The house is also where Grant, the eldest of six children, began building his entrepreneurial spirit, following examples from his older cousins and uncles. Growing up in a predominantly Black community felt nurturing, he says, especially being part of the Friars Club baseball team. But his exposure to diversity came from attending schools like Clifton Elementary with students from all races and walks of life, which provided a sense of belonging. “We would go up in the Clifton Gaslight District as boys with our shovels when it snowed and shovel driveways and build up a clientele. We were like 10 or 11 years old and [would] shovel the driveway for $10, make $70 on a day,” Grant recalls. “And then we’d go hit Ludlow Avenue and grab burgers and milkshakes.”
Grant also credits his father for instilling a drive for entrepreneurship in him. Well-known around Avondale as a second-generation union drywall finisher, he took on side contracts with clients like Cincinnati Children’s Hospital Medical Center, UC, and Xavier University. He’d often meet someone on the job who admired his craftsmanship and hired him to finish a basement or an attic, and Grant saw firsthand that his father was more than a laborer.
“In high school, I would go on the job sites and earn some extra income,” Grant says. “He paid me to do demolition and stuff like that, and I began to see how he was able to curate these teams and bring these people together. He was doing some of the work, but he was really delegating and building a force of individuals to come in and do the painting and the demolition. That’s kind of my first crack into the world of, Oh, this is what it looks like to be a boss. That really appealed to me.”
Grant’s tenacity and spirit inspire others these days, including visual artist Gee Horton, a 2022 Black & Brown Faces honoree. Horton left a corporate career to pursue art full-time in 2020, and he quickly found a kinship with Grant, who helped him shake feelings of imposter syndrome when it comes to being an artist.
“That brother can do anything, honestly,” says Horton. “Whatever he puts his mind to, I think he can make happen. I firmly believe that. Connecting people is just one of his many superpowers. He pulls out the best in people because of the amount of energy, work, and effort he puts into his projects.”

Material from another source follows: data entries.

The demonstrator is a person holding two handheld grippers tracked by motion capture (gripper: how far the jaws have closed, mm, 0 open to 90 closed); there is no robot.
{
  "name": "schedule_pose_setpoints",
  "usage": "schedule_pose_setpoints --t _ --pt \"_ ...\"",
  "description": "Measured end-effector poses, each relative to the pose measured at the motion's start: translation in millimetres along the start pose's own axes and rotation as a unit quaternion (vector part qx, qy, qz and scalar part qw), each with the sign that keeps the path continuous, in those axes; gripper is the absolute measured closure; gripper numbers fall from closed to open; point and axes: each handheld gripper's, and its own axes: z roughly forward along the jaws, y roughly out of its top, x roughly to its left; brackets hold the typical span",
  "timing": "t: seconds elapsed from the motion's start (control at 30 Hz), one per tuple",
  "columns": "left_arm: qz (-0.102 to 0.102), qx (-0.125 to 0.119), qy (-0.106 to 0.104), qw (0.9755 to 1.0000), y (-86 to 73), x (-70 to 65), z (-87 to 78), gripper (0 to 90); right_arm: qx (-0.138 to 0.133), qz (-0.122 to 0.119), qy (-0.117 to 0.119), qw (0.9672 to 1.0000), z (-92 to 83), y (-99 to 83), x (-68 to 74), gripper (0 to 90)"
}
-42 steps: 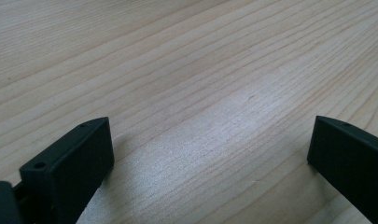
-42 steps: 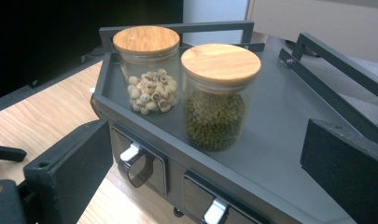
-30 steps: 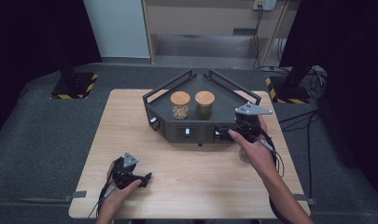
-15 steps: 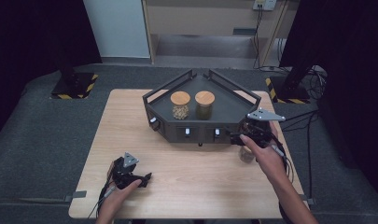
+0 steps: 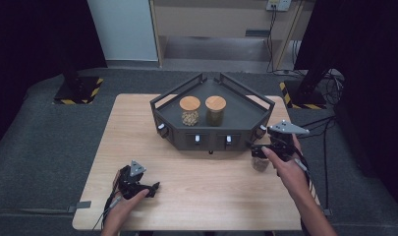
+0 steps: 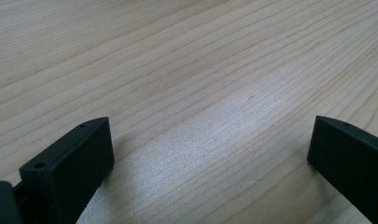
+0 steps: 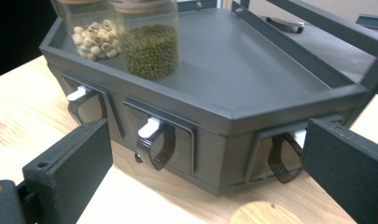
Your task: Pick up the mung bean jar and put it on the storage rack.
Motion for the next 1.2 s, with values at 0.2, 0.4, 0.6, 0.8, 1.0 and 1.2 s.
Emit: schedule_pose_setpoints --t 0.2,0.4,0.6,0.8,1.0,1.2 --pt "0.000 0.000 0.000 1.0000 0.0 0.0 0.0 0.0 0.004 0.009 -0.006 0.9999 -4.2 -11.2 -7.4 2.2" --pt "0.000 0.000 0.000 1.0000 0.0 0.0 0.0 0.0 0.006 0.018 -0.009 0.9998 -7.6 -20.9 -12.8 2.1" --pt "0.000 0.000 0.000 1.0000 0.0 -0.1 0.0 0.0 0.006 0.024 -0.011 0.9996 -9.4 -28.0 -16.2 2.1" --pt "0.000 0.000 0.000 1.0000 0.0 -0.1 0.0 0.0 0.009 0.026 -0.013 0.9995 -11.5 -33.8 -18.8 2.0" --pt "0.000 0.000 0.000 1.0000 0.1 -0.1 0.0 0.0 0.011 0.030 -0.016 0.9994 -13.2 -39.6 -21.6 2.0" --pt "0.000 0.000 0.000 1.0000 0.0 -0.1 0.0 0.0 0.012 0.034 -0.017 0.9992 -14.0 -44.8 -23.5 2.0"
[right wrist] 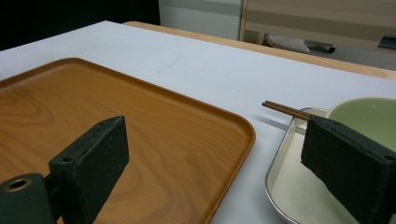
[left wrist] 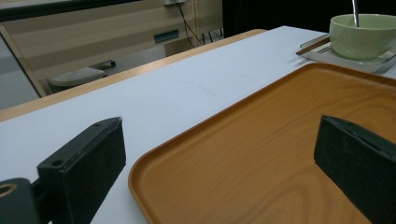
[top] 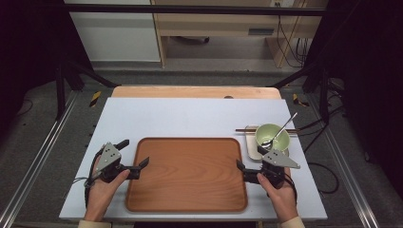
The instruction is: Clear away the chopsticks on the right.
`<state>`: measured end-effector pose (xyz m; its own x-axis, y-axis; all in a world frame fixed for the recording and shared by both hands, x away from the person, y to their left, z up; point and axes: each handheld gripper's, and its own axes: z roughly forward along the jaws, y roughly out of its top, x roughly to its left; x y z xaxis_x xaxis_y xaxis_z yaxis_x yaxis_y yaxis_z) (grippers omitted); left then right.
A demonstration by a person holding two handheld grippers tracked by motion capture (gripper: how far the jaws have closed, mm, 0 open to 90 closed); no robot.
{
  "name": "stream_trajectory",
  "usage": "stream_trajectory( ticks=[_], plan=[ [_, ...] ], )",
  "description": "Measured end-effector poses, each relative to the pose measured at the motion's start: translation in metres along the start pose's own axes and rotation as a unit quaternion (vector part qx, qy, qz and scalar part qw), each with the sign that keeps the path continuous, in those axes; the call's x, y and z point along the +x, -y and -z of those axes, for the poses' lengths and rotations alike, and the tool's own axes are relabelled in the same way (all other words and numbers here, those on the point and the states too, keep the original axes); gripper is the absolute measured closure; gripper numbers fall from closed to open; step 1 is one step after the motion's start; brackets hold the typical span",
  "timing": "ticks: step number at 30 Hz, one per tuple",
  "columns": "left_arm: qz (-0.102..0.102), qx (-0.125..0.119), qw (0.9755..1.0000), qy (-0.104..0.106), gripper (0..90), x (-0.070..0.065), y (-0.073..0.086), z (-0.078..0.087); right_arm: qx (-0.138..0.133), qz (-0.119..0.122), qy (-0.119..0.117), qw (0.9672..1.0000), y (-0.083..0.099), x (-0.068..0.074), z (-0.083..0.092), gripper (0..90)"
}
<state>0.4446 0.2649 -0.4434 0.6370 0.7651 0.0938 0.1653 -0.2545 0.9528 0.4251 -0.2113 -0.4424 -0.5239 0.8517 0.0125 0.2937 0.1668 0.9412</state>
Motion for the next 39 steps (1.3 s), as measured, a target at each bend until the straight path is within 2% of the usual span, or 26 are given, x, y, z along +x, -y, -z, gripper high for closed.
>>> stream_trajectory(
  ticks=[3, 11, 15, 16, 18, 22, 23, 24, 28, 31, 34, 35, 36, 37, 39],
  plan=[
    [0.003, -0.003, 1.0000, 0.000, 1.7, 0.000, 0.000, 0.000, 0.000, 0.002, 0.002, 1.0000, 0.000, -0.001, 0.002, 8.4],
    [-0.008, -0.003, 1.0000, -0.003, 1.6, -0.001, 0.000, -0.001, 0.007, 0.001, 0.003, 1.0000, 0.001, -0.002, 0.009, 10.9],
    [-0.010, -0.002, 0.9999, -0.005, 1.5, 0.000, 0.002, -0.002, 0.014, 0.008, 0.009, 0.9998, 0.007, -0.003, 0.019, 13.5],
    [-0.011, -0.003, 0.9999, -0.008, 1.5, -0.001, 0.002, -0.003, 0.022, 0.020, 0.013, 0.9995, 0.011, -0.005, 0.025, 15.9],
    [-0.011, -0.004, 0.9999, -0.009, 1.5, -0.001, 0.002, -0.003, 0.026, 0.024, 0.014, 0.9993, 0.013, -0.006, 0.028, 16.2],
    [-0.015, -0.002, 0.9998, -0.010, 1.5, -0.003, 0.004, -0.001, 0.025, 0.019, 0.022, 0.9993, 0.019, -0.014, 0.047, 19.4],
    [-0.015, -0.002, 0.9998, -0.011, 1.5, -0.003, 0.004, 0.000, 0.025, 0.019, 0.022, 0.9993, 0.019, -0.014, 0.047, 19.4],
    [-0.012, -0.005, 0.9998, -0.013, 1.5, -0.002, 0.005, 0.001, 0.026, 0.011, 0.029, 0.9992, 0.021, -0.018, 0.056, 23.4],
    [-0.008, -0.008, 0.9998, -0.014, 1.5, -0.002, 0.007, 0.002, 0.028, -0.003, 0.044, 0.9986, 0.026, -0.026, 0.070, 25.0],
    [-0.010, -0.007, 0.9998, -0.012, 1.5, -0.002, 0.008, 0.003, 0.024, -0.027, 0.070, 0.9969, 0.030, -0.040, 0.087, 29.0],
    [-0.011, -0.010, 0.9998, -0.013, 1.5, -0.002, 0.007, 0.003, 0.024, -0.036, 0.083, 0.9956, 0.032, -0.046, 0.093, 32.6],
    [-0.011, -0.011, 0.9998, -0.014, 1.5, -0.002, 0.007, 0.004, 0.024, -0.038, 0.088, 0.9951, 0.033, -0.049, 0.095, 35.8],
    [-0.005, -0.015, 0.9998, -0.011, 1.5, -0.002, 0.007, 0.003, 0.030, -0.054, 0.101, 0.9930, 0.034, -0.055, 0.098, 44.3],
    [-0.003, -0.017, 0.9998, -0.011, 1.7, -0.002, 0.007, 0.002, 0.034, -0.053, 0.112, 0.9917, 0.036, -0.058, 0.097, 49.2],
    [-0.002, -0.019, 0.9997, -0.014, 2.2, -0.003, 0.007, 0.002, 0.045, -0.067, 0.115, 0.9900, 0.039, -0.063, 0.097, 58.1]
  ],
)
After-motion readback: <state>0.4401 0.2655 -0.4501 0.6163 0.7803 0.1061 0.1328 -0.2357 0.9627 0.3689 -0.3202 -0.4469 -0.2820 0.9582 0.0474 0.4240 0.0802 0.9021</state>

Grant demurs when told how Gee and others describe him as some sort of superhero with special powers. “There are a lot of moving parts with these businesses, yes, but there are lots of passionate people working on it, so I’m not alone,” he says.
He laughs repeating the question he always gets: When do you sleep? “My response is, At night, the same as you do,” he says. “I get my eight hours. I dozed off last night around 10:45 and woke up this morning around 7:30. Same times as everyone else. But in between 7:30 and 10:45, my team and I are running at lightning speed. Now is the time to be unselfish in the service of others.”
A few weeks before Cinema’s grand opening, Grant again revisited Will Smith’s audiobook. Will had continued to be his journey companion. “Imagine if Will would have studied at the University of Wisconsin right out of high school, as he promised his mother he would, and never made [his 1988 hit song] ‘Parents Just Don’t Understand,’ ” he says. “It’s like when I was growing up, your parents push you to get an education because they don’t want you to have to work with your back like they did. They did it in order to put you on a path toward having a better life. So sometimes I wonder What if I had just stayed at my desk job? There’s nothing wrong with that. I would have lived my life and been fine, but Gallery at Gumbo, Cinema, Paloozanoire, and Fundnoire wouldn’t exist. I just really relate to Smith’s ambition of doing things that maybe weren’t popular or weren’t part of everyone else’s plan for him.”